山南敬助の恋人
手早く用意を済ませ、前回と同様、他の隊士に見つからないように裏口から出て、島原へと急いだ。
島原大門に近付くと、門の下でなつに向かって手を振る蓮華の姿が見えた。
「牡丹姉さん!お帰りやす。」
蓮華は以前島原で働いた時になつの周りの世話をしていた禿だ。
「蓮華…ただいま…元気にしてたん?」
「はい!牡丹姉さんが帰ってきはるって聞いて、明里姉さんも喜んではりましたよ!」
明里とはなつの働く店、冨音屋の太夫で、以前島原にいた時にも良くしてもらってた芸妓仲間だ。
「牡丹、お帰りやす。待ってたんえ。」
店に付くと女将の菊が大きな声で出迎えてくれた。その声に誘われてまだ化粧途中の明里が出てきた。
「牡丹!お帰りやす。あんたがおらんくてうち、寂しかったんえ?ぎょうさん話したい事あるし、うちの部屋に来てぇな。」
半ば強引に引っ張られ、荷物を蓮華に渡し、明里の部屋へやってきた。
「牡丹聞いてくれる?うちな、好きな人できてん。」
明里とは以前もよくこういう話をしていた。
「明ちゃんが好きになる人ってどんな人なん?」
なつもやはり女の子。恋の話は大好きだ。
「せやなぁ、一言でゆうたら優しい学者はんやなぁ…」
頬を赤らめながら言う明里。その人を思って言う顔は本当に幸せそうで、想い合っているのだとすぐに分かる。
「優しい学者はんて事は頭のえぇ人なんやな?」
「そうや。うちが何か聞いたらすぐに答えが返ってくんねんで?すごいやろ?それにな、頭がえぇだけじゃないねん。腕もえぇんよ?ナントカ流の免許皆伝とか言ってはったわ。」
頭が良くて、腕も良い、そして優しいなんて、山南さんみたいな人なんだろな。そんな事を考えていると、決定的な言葉が明里の口から出てきた。

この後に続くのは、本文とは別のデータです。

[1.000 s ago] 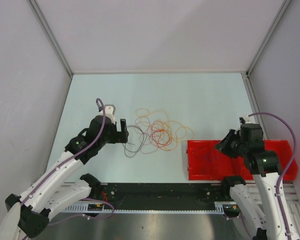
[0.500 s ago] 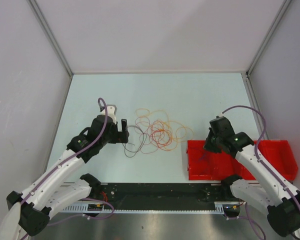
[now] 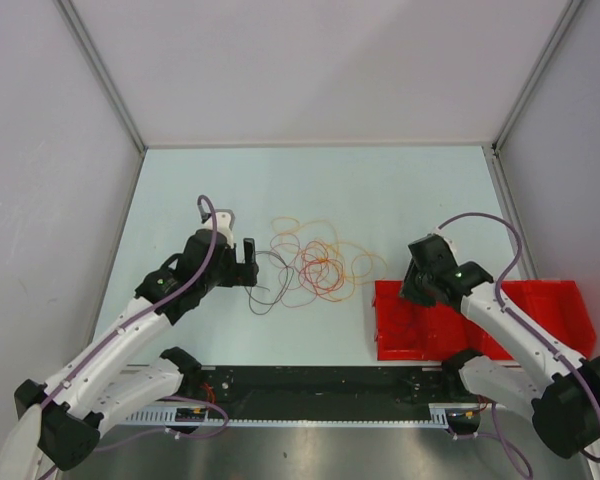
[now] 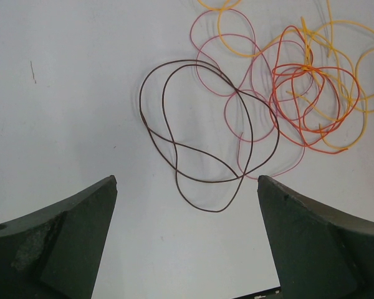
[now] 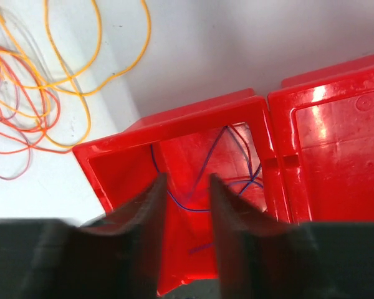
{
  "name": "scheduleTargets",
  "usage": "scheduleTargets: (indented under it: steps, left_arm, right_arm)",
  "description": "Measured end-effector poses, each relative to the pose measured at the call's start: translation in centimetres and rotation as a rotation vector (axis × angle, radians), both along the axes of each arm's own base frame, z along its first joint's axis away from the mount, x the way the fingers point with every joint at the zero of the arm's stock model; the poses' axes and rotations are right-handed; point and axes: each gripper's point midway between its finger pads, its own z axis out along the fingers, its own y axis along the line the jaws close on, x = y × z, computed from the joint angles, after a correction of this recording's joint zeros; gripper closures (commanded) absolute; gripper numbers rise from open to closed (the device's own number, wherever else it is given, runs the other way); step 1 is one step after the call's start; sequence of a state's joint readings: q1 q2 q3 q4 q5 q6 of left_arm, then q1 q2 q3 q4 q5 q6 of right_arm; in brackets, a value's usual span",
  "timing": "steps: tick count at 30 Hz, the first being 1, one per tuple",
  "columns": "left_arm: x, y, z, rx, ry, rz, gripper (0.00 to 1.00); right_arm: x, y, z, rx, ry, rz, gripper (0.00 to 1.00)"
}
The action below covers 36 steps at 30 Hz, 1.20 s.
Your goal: Untangle the cables
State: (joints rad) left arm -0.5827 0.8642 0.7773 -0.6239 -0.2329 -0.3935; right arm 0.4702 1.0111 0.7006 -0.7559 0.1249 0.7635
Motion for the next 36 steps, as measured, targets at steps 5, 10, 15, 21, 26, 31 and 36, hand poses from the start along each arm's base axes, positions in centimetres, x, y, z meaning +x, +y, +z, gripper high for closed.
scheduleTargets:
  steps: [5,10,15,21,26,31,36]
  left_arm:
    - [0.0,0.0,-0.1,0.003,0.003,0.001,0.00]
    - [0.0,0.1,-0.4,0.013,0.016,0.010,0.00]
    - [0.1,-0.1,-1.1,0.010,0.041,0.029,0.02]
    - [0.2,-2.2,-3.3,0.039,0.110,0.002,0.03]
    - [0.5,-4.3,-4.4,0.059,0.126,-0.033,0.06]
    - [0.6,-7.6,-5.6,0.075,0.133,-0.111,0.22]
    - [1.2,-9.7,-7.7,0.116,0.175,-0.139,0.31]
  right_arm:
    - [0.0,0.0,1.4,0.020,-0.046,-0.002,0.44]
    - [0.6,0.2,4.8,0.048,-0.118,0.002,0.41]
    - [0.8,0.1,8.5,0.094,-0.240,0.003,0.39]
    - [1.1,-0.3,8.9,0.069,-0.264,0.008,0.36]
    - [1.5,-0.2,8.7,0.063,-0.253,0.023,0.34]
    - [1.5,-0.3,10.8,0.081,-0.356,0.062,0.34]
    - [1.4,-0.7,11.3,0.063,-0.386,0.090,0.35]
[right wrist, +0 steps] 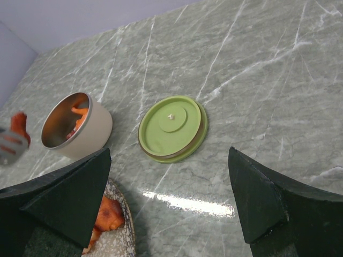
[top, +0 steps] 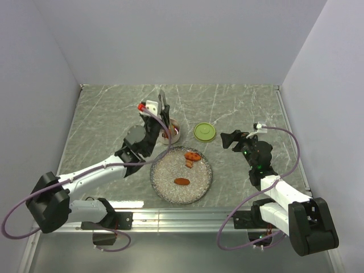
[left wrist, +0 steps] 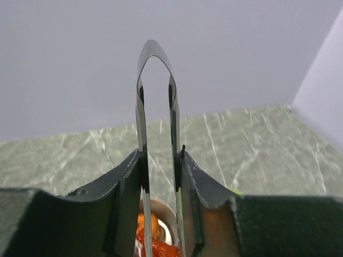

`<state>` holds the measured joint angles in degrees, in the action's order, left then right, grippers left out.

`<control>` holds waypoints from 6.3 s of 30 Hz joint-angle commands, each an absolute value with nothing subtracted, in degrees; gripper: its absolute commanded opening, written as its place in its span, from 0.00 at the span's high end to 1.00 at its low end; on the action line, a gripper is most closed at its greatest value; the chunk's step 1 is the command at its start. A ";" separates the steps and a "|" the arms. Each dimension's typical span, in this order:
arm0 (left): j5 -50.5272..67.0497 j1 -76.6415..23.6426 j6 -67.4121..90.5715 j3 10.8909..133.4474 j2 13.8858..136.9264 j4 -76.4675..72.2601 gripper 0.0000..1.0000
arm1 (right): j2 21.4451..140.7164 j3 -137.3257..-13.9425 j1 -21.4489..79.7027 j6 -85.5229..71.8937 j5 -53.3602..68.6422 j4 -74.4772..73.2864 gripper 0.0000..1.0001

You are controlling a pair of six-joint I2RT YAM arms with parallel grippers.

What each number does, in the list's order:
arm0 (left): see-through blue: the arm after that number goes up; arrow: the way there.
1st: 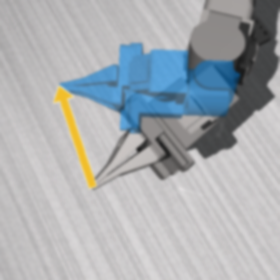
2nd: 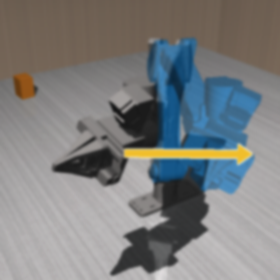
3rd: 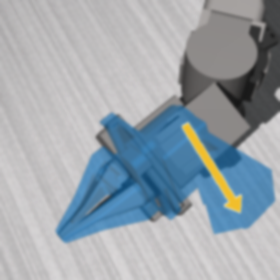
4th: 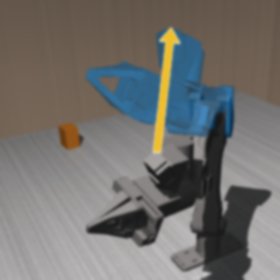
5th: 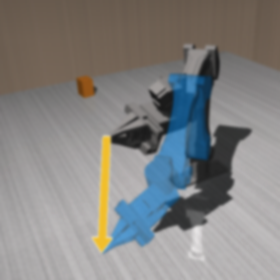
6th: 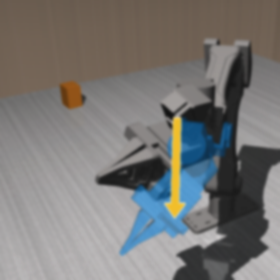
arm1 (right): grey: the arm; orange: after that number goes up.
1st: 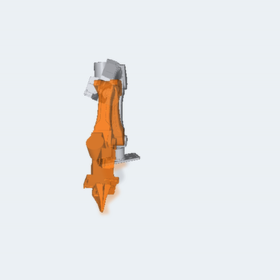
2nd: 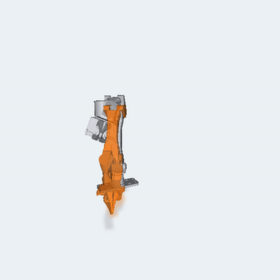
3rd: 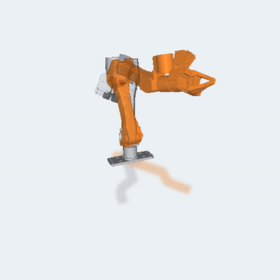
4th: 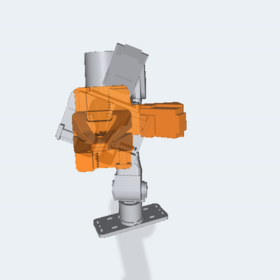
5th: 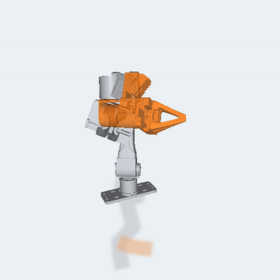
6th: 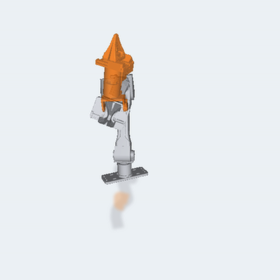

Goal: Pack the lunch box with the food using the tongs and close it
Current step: Place the food into the lunch box, then pick up the food using the clamp, then place the food into the lunch box

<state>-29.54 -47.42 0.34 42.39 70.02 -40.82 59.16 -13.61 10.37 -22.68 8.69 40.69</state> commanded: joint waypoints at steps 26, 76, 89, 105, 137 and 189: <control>-14.06 -35.33 3.78 55.54 84.11 -40.79 0.65 | 58.27 -15.47 11.34 -21.62 8.61 41.92 0.04; -30.32 -61.07 7.29 39.29 67.76 -34.55 0.59 | 58.18 -15.73 11.51 -21.36 8.00 42.10 0.04; -33.74 -63.63 7.92 37.53 74.61 -41.13 0.57 | 58.18 -15.82 11.51 -21.27 7.91 42.10 0.04; -32.69 -63.63 6.24 37.26 77.69 -45.88 0.55 | 57.57 -15.38 11.51 -21.36 7.91 41.92 0.04; -36.22 -59.51 4.66 38.58 71.19 -38.41 0.83 | 57.39 -15.21 11.51 -21.45 7.65 42.01 0.04; -17.76 -37.00 2.20 52.92 80.43 -39.38 0.56 | 58.54 -15.64 11.51 -21.44 7.91 41.92 0.04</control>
<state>-19.57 -36.64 2.17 54.52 85.65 -35.73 58.63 -13.61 11.11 -22.04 8.23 40.66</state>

「その人な、新選組にいはんねん。それもけっこう偉いさんみたいやで?新選組いうからどんな人か思うやろ?やけどあの人はほんまにえぇ人なんや……」
これは、山南に間違いないだろう。
牡丹としてのなつは、山崎の父親からの紹介であって、自分が新選組にいる事は誰も知らない。冨音屋になつがいるという事を知っているのは、土方、総司、山崎。局長の近藤すら知らず、総長である山南にも伝えられてはいない。明里と知り合ったのもたまたまだろう。

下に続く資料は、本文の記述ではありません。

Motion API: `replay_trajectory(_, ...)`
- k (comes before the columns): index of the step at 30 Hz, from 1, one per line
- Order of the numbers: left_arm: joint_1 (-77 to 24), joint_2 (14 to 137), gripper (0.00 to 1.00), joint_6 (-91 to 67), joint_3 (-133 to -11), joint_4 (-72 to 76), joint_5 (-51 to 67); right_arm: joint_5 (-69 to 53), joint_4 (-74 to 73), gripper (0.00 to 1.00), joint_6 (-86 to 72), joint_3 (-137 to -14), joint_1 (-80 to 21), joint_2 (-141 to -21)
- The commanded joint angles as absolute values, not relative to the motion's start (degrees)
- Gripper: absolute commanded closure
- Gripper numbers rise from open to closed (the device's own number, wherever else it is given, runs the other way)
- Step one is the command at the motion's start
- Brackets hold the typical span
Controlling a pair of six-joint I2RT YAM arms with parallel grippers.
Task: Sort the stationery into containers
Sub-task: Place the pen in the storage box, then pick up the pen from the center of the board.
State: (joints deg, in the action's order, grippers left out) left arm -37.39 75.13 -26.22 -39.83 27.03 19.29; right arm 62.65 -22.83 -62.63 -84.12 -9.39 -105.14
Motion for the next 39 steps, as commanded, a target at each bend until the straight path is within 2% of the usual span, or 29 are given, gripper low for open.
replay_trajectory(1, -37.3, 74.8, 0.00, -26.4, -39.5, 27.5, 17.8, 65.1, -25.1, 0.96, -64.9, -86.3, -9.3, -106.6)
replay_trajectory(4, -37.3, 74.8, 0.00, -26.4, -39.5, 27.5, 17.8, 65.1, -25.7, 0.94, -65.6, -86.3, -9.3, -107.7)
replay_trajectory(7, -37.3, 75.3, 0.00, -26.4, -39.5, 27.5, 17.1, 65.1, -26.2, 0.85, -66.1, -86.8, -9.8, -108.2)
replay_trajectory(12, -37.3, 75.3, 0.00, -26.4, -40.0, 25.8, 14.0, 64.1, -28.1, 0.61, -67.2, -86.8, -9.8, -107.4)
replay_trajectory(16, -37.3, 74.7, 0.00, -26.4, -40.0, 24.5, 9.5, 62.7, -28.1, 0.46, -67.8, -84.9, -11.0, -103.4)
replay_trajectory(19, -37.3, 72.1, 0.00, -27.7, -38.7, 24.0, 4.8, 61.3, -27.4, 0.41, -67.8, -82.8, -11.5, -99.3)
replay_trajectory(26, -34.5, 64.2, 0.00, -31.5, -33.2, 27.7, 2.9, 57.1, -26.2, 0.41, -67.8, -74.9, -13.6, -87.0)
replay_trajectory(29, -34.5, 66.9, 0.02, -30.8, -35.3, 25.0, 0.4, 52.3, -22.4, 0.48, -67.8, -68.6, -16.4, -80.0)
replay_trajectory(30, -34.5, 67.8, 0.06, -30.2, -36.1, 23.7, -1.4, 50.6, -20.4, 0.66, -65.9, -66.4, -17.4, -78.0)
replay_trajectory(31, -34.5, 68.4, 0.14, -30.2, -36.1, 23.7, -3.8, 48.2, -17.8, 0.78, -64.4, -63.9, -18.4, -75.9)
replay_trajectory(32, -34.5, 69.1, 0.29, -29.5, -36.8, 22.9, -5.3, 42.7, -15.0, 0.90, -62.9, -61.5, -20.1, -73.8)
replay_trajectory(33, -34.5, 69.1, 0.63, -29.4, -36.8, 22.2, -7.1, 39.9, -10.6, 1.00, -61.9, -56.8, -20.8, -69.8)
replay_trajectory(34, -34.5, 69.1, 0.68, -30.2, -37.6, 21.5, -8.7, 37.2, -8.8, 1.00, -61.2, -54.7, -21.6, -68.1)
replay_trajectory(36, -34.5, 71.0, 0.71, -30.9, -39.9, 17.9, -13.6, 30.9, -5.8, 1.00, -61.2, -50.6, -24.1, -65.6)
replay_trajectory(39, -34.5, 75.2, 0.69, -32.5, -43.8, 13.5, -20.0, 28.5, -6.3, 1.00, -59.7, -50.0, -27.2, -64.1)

たまたまとはいえ、兄のように慕う山南の相手が、明里だったとは…。世間って狭い。そう思うなつなのであった。
その日、山南は明里の元を訪れていた。
「山南はん…会いたかった…」
座敷の襖を閉めるなり、山南に抱き付いた明里。その明里をしっかりと抱きしめる山南。本当に二人は愛し合っているのだろう。

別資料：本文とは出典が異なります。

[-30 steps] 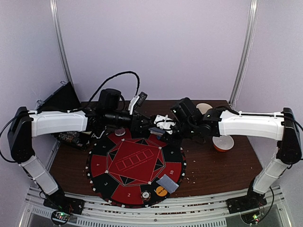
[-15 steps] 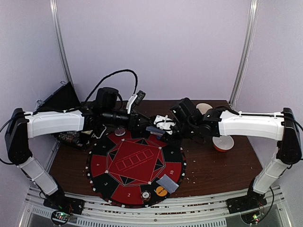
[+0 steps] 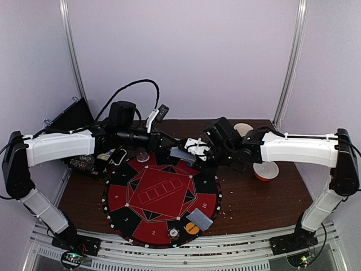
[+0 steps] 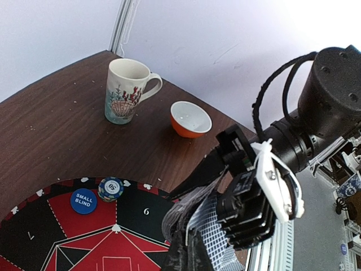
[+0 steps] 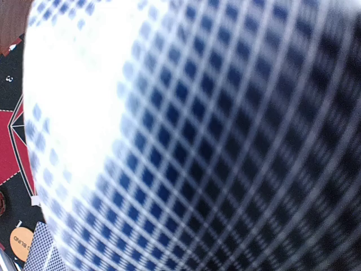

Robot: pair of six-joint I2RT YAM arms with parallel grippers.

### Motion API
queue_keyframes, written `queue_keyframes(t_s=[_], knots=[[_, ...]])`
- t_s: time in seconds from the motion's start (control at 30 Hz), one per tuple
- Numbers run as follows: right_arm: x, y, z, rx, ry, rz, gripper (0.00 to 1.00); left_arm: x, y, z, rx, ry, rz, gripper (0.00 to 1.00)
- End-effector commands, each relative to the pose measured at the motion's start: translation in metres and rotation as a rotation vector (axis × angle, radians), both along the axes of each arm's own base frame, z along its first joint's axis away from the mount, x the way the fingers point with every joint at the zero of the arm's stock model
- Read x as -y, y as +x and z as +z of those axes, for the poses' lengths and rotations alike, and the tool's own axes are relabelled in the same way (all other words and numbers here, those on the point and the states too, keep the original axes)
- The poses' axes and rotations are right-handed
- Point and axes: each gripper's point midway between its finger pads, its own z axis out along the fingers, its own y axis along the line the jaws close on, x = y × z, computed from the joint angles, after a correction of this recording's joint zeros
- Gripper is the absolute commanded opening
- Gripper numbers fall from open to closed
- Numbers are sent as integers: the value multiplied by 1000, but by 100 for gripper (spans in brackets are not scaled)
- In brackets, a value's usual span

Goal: Distribute texas hold em gaming equipment
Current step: Pick up the poker card from the face-down deck piles, then distribute the poker card in the small blind area.

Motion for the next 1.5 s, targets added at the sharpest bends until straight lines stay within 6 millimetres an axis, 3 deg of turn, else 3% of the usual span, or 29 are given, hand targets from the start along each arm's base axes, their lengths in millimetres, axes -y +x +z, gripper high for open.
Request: queue_keyframes(t_s=[0.0,0.3,0.37,0.5,0.57,0.7,0.87,1.03,1.17,1.33,1.47], knots=[[15,6,3,10,3,-46,31,-9,2,15,31,-40,4,0],[27,16,2,-1,29,-104,29,-25,19,39,20,-149,107,0],[32,19,2,-2,30,-129,29,-41,37,43,-1,-175,233,0],[42,24,-1,-3,22,-175,29,-96,78,50,-7,-302,626,0],[44,25,-1,-5,25,-186,29,-114,93,43,-22,-348,763,0],[46,25,1,-2,30,-196,29,-119,125,1,-147,-330,926,0],[49,24,9,10,40,-200,29,-95,156,-58,-306,-302,954,0],[53,23,9,12,34,-205,29,-74,183,-97,-370,-280,991,0],[55,23,8,11,29,-207,29,-51,191,-128,-386,-204,1017,0],[59,23,9,11,20,-211,29,-47,195,-165,-421,-140,1077,0],[62,22,8,12,10,-213,29,-41,184,-183,-442,-80,1094,0]])
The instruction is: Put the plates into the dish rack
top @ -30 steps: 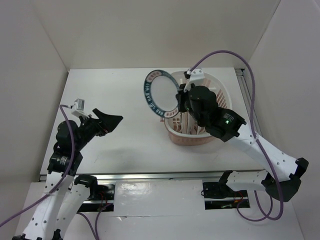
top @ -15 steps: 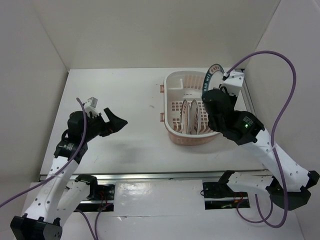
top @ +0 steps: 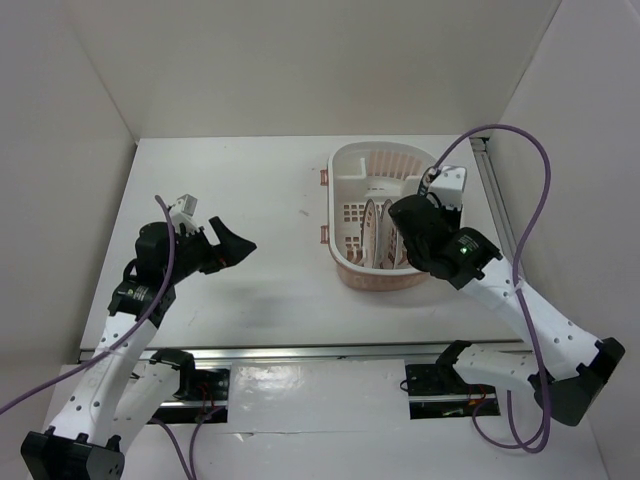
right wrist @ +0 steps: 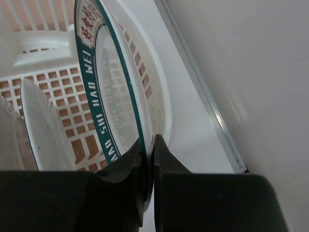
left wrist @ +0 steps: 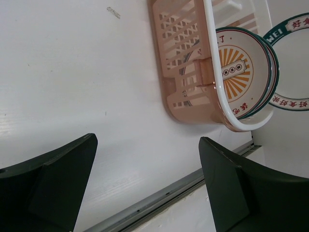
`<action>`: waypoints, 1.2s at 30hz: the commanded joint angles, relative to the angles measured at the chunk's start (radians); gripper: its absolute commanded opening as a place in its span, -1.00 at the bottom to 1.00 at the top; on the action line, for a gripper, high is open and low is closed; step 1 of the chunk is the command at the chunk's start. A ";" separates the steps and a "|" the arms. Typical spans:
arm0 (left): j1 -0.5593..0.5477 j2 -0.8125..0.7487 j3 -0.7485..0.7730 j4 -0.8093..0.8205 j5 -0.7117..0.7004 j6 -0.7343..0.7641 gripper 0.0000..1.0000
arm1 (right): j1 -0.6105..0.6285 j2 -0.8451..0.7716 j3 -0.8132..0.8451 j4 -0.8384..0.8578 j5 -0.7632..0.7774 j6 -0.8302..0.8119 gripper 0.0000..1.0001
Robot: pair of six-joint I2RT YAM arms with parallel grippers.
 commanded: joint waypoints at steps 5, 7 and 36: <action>-0.004 -0.014 -0.007 0.033 0.010 0.024 1.00 | -0.008 0.021 -0.052 0.106 -0.013 0.035 -1.00; -0.004 -0.014 -0.007 0.033 0.010 0.024 1.00 | -0.017 0.032 -0.064 0.133 -0.024 0.035 -1.00; -0.004 -0.032 0.012 0.014 -0.009 0.024 1.00 | -0.077 0.090 -0.164 0.199 -0.131 0.035 -1.00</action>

「そうや!山南はん聞いて!今日な、前ここにいた天神が帰ってきたんよ。うちその娘の事めっちゃ好きでな、帰って来て早速あんたの事話してしもた。」
目をキラキラとさせながら話す明里を愛おしそうに見つめた。
「明里を夢中にさせるのは私だけではないのか。その天神に妬いてしまうな。」
優しく冗談を言う。
「んもう…うちが惚れてるんは山南はん…あんただけや…」
「//////////」
ウルウルとした瞳で上目遣いで見られ、山南は照れてしまった。
「今度、その天神を紹介するわな。牡丹いうねん。」
「あぁ、楽しみにしてるよ。」
まさか自分の惚れている女の言っている天神が、自分達から忍び込ませている密偵だとは…。頭の良い山南でもそこまでは気が付かなかったであろう。